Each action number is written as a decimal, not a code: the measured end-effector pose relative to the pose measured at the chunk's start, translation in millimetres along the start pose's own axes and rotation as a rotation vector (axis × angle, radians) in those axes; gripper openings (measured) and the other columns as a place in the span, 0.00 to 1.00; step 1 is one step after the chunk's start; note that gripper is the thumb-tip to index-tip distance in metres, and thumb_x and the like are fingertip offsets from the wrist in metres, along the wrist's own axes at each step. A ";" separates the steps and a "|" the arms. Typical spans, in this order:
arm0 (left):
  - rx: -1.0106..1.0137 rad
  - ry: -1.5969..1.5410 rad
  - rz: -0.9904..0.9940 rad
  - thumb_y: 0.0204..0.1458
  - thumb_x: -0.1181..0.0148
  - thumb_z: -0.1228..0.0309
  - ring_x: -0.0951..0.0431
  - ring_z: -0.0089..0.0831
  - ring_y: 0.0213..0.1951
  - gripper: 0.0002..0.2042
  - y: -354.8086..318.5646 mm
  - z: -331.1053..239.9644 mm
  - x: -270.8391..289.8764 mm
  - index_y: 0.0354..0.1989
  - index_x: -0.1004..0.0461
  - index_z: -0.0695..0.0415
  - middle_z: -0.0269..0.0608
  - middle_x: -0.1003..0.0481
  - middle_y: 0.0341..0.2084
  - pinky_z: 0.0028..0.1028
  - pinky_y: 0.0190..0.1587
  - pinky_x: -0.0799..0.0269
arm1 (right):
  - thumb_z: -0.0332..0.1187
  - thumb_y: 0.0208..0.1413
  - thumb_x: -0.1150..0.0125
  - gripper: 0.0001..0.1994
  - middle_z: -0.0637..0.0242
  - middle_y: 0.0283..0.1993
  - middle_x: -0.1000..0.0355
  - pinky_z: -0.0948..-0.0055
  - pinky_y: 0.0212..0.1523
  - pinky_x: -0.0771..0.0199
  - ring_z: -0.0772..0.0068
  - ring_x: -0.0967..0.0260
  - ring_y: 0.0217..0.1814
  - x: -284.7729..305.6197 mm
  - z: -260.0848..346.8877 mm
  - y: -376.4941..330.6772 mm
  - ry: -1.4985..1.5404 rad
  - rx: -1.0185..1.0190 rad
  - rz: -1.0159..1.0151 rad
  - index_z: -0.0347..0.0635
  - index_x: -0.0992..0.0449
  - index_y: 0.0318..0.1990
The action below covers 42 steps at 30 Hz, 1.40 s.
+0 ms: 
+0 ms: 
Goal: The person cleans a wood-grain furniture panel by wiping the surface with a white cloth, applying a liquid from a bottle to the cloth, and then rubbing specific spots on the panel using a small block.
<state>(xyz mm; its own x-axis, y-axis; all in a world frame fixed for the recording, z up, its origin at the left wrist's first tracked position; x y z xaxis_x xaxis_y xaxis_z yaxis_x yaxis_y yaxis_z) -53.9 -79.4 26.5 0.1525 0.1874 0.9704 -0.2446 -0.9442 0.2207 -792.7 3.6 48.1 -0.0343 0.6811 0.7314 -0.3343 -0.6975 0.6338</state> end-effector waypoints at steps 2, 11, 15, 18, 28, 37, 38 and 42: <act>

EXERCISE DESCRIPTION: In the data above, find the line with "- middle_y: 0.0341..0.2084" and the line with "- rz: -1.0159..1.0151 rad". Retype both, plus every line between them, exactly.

RESULT:
  - middle_y: 0.0341..0.2084
  - pinky_z: 0.0028..0.1028
  - pinky_y: 0.0190..0.1587
  - pinky_x: -0.0799..0.0269
arm1 (right):
  - thumb_z: -0.0332..0.1187
  - thumb_y: 0.0208..0.1413
  - thumb_x: -0.1150..0.0125
  - gripper: 0.0001..0.1994
  - middle_z: -0.0637..0.0242
  - middle_y: 0.0283..0.1993
  - middle_x: -0.1000..0.0355
  - pinky_z: -0.0948..-0.0055
  - pinky_y: 0.0212..0.1523
  - pinky_x: -0.0771..0.0199
  - ring_z: -0.0772..0.0068
  - ring_x: -0.0967..0.0260
  - ring_y: 0.0217..0.1814
  - x: -284.7729..305.6197 mm
  - z: -260.0848..346.8877 mm
  - y: -376.4941..330.6772 mm
  - ry: -1.4985..1.5404 rad
  - rx: -1.0185..1.0190 rad
  - rz: -1.0159..1.0151 rad

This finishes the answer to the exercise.